Last season, Mason actually outperformed Michal Neuvirth in even strength save percentage, by a decent margin. But Neuvirth made up the gap due to Mason's odd struggles on the penalty kill, where he was one of the league's worst statistical netminders. Due to the small samples, PK save percentage is a particularly volatile metric for goalies on a season-by-season basis, so it was fair to expect Mason would rebound in this area in 2016-17 anyway. But it's still reassuring to watch him stand on his end to start the preseason in the situation that gave him the most trouble last year.
#9: Weise providing aggressiveness and dirty goals
In Matt Read's exit interview, he noted that the Flyers' third line last year did lots of the little things right on the outside in terms of sustaining zone time, but struggled to "get to the dirty areas" where goals are often scored. Dale Weise was signed at least in part due to his willingness to battle to those high-danger areas in front of the net, and the hope from Hextall and Co. was that by adding Weise to line three, the unit may become more efficient at turning puck possession into tangible production. Last night, the 28-year old winger did just that, scoring his first (unofficial) goal as a Flyer by crashing the net and knocking the puck past the goaltender.

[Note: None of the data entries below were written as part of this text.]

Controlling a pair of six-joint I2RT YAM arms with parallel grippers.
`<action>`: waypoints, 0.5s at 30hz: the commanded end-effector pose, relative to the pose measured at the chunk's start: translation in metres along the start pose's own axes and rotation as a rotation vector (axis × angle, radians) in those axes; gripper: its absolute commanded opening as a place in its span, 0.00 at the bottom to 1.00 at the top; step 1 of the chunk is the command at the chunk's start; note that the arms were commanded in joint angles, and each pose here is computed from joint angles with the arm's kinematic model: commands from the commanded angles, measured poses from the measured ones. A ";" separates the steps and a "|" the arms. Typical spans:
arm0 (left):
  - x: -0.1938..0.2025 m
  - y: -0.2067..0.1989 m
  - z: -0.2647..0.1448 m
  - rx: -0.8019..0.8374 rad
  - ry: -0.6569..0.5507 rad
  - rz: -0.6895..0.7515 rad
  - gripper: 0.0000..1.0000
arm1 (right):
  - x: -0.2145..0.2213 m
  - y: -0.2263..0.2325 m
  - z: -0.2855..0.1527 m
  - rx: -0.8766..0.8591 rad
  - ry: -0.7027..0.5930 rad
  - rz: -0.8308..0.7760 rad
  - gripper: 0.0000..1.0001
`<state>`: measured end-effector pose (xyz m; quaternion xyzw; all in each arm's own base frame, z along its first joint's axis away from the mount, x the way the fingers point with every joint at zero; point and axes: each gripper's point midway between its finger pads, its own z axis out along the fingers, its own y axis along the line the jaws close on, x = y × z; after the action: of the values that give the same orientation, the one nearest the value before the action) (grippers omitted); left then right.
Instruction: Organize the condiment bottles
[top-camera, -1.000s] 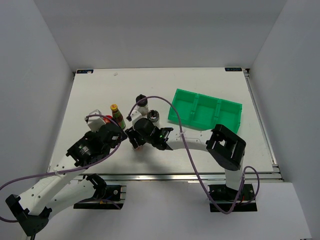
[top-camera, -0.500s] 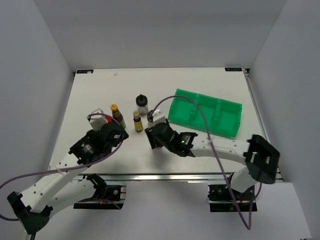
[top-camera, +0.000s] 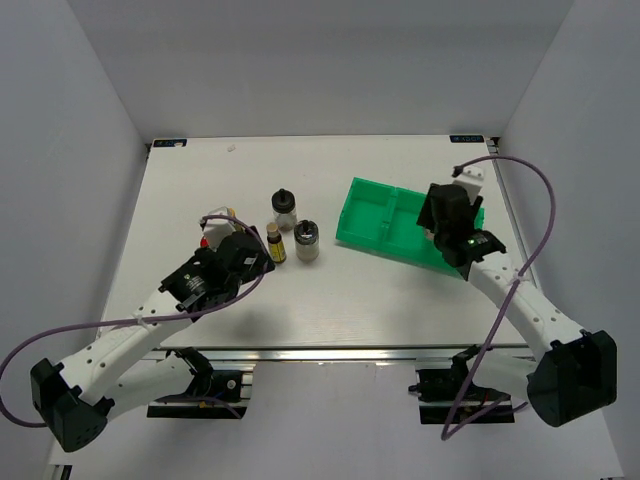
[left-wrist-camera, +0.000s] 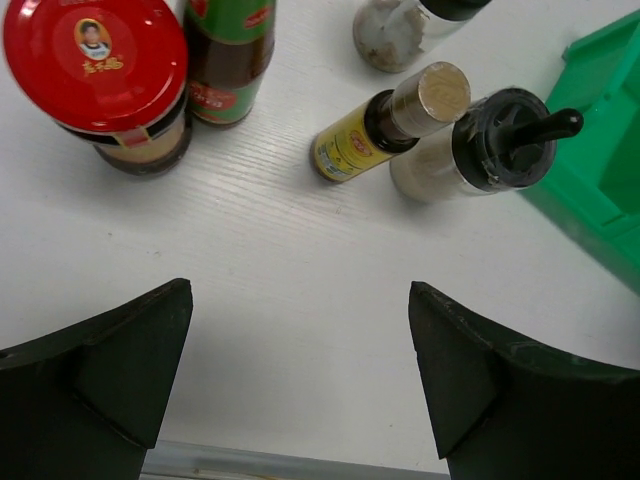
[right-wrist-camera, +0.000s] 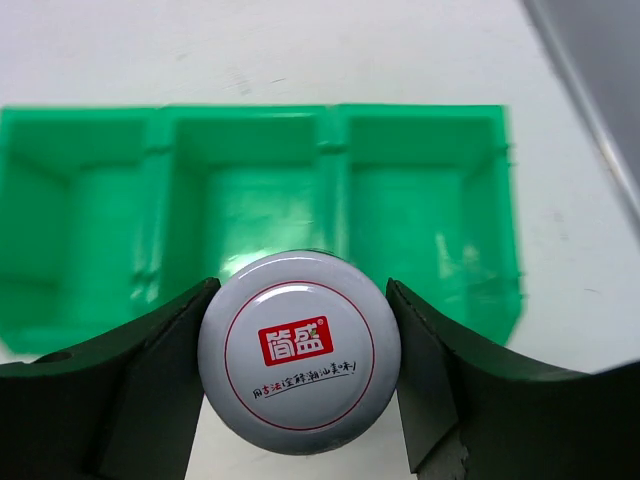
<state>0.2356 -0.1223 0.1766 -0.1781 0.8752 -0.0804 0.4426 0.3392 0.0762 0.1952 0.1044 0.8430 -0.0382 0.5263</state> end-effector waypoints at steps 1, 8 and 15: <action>-0.009 -0.020 0.001 0.064 -0.010 0.016 0.98 | -0.054 -0.028 0.012 0.049 -0.107 0.079 0.27; -0.010 -0.029 0.005 0.070 -0.003 0.049 0.98 | -0.067 -0.079 0.054 0.171 -0.103 0.129 0.26; -0.016 -0.035 0.008 0.070 -0.017 0.062 0.98 | -0.056 -0.089 0.085 0.253 -0.080 0.109 0.26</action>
<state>0.2508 -0.1418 0.1761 -0.1380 0.8833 -0.0807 0.4408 0.3832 -0.0260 0.1493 0.1867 0.8598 -0.1235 0.4590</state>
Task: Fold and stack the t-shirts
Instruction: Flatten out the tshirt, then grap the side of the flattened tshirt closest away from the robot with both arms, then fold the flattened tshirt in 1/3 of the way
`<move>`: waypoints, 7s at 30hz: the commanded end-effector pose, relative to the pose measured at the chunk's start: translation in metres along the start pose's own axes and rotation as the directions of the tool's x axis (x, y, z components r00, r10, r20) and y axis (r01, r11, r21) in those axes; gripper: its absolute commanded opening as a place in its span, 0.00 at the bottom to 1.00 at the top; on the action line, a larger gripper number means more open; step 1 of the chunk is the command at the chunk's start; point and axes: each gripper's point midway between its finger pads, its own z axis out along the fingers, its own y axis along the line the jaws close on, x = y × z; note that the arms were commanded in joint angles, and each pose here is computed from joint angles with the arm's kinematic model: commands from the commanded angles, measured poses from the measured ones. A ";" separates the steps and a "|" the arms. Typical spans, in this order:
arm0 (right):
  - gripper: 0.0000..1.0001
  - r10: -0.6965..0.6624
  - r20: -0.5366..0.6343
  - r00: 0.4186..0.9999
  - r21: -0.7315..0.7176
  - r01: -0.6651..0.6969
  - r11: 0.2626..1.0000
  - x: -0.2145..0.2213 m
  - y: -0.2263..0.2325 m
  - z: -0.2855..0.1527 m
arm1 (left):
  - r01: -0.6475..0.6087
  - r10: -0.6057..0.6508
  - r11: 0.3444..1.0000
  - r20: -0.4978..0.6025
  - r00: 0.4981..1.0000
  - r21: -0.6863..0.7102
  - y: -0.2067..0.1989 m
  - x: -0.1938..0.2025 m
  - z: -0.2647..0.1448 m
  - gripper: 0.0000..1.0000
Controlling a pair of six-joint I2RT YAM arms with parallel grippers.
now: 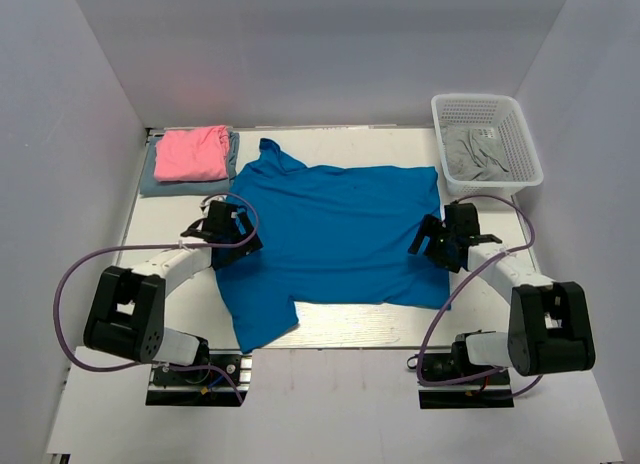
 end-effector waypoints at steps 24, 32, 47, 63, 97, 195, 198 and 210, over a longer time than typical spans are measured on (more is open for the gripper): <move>0.90 -0.073 0.038 0.997 -0.108 0.077 0.991 0.010 0.008 -0.049 | 0.085 -0.068 0.996 -0.462 0.884 0.017 0.028 0.123 -0.132 1.00; 0.90 -0.077 0.010 0.997 -0.102 0.078 0.992 0.014 0.006 -0.040 | 0.102 -0.109 0.994 -0.578 0.809 -0.045 0.041 0.170 -0.130 1.00; 0.90 -0.069 0.041 0.997 -0.077 0.072 0.994 0.010 0.002 -0.043 | 0.027 -0.103 0.990 -0.592 0.800 -0.135 0.051 0.193 -0.108 0.31; 0.90 0.098 -0.082 0.992 0.127 -0.087 0.988 0.050 -0.036 -0.058 | 0.043 -0.046 0.999 -0.469 0.882 -0.018 0.026 0.158 -0.117 0.00; 0.00 0.424 0.001 0.906 0.233 -0.412 0.881 0.087 -0.061 -0.050 | 0.045 0.015 0.985 -0.348 0.937 0.166 -0.008 0.124 -0.128 0.00; 0.90 -0.013 0.165 0.986 0.003 0.012 1.000 -0.131 0.076 0.063 | 0.048 -0.042 0.998 0.176 0.983 -0.030 -0.034 -0.063 0.011 1.00; 0.90 -0.013 0.188 0.982 0.042 0.006 0.999 -0.147 0.076 0.072 | 0.057 -0.049 0.997 0.177 0.983 -0.042 -0.030 -0.061 0.012 1.00; 0.90 -0.033 0.206 0.978 0.159 0.000 0.987 -0.163 0.067 0.062 | 0.066 -0.051 0.995 0.184 0.982 -0.078 -0.025 -0.062 0.016 1.00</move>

It remains to be seen if the Weise signing was a wise move -- that will likely come down to whether Weise can replicate his solid play-driving performance from last season while chipping in with 10+ goals as a bottom-six forward. But last night, he showed why old school fans will likely love his game. Not only did he score a stereotypical "greasy" goal, he threw his weight around on a number of occasions and even rushed to the defense of teammate Nick Cousins after he was confronted near the benches at the end of the contest. Even if his on-ice performance is just okay, I suspect most Flyers fans are going to like Dale Weise.
#10: Lyubimov brings an intriguing skillset to the table
Playing right wing on a line with Boyd Gordon and Chris VandeVelde, Roman Lyubimov stood out as the most dynamic player of the unit. While the advanced stats don't show it -- Lyubimov finished with a team-low 26.67% Corsi For percentage -- the KHL import showcased a nice combination of speed and strength, looking almost like a hybrid of Pierre-Edouard Bellemare and VandeVelde. I'd be surprised if Lyubimov doesn't get a long look as an option for the fourth line during this camp, as via the eye test, he certainly looked more impactful last night than players like VandeVelde.